7. Each Party represents and warrants that it has the full capacity and
authority to enter into, execute, deliver, and perform this Settlement Agreement
and that this Settlement Agreement constitutes an agreement binding upon, and
enforceable against, that Party.
8. By executing this Settlement Agreement, each Party acknowledges that
it has received the advice of legal counsel of its own selection concerning this
Settlement Agreement and that such Party executes this Settlement Agreement with
full knowledge and understanding of its terms and conditions after consultation
with such legal counsel.
9. This Settlement Agreement shall be governed by and construed in
accordance with the laws of the State of Arizona.
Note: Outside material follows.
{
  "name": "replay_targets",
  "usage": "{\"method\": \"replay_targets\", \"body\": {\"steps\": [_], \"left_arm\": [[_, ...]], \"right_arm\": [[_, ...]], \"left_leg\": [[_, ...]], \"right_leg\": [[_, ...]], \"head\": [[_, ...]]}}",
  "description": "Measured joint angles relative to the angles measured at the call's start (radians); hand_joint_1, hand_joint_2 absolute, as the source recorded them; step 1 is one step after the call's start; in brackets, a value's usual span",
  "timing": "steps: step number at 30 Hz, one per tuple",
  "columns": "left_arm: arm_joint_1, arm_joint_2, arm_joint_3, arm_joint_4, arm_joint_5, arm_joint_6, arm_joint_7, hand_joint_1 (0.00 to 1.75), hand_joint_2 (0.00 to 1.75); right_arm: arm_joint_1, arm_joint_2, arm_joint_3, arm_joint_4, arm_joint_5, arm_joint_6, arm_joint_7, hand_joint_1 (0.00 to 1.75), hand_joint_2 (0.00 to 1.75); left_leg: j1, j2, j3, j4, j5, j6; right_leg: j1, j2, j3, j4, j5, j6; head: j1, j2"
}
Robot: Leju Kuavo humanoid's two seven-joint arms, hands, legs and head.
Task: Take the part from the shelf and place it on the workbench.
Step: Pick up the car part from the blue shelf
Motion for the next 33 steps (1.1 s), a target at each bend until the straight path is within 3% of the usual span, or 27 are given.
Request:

The Parties agree that each
participated in the preparation of this Settlement Agreement and, in the event
of any claim arising from a breach of this Settlement Agreement, its language
shall not be construed against or in favor of any Party.
10. This Settlement Agreement shall inure to the benefit of and be
binding upon the Parties and their respective successors and assigns.
11. The Parties hereby agree to execute and deliver any further
documents and to perform any further acts that may be reasonably necessary to
carry out the purpose and intent of this Settlement Agreement.
12. This Settlement Agreement may be executed in counterparts, and the
Parties agree that each counterpart shall be deemed an original.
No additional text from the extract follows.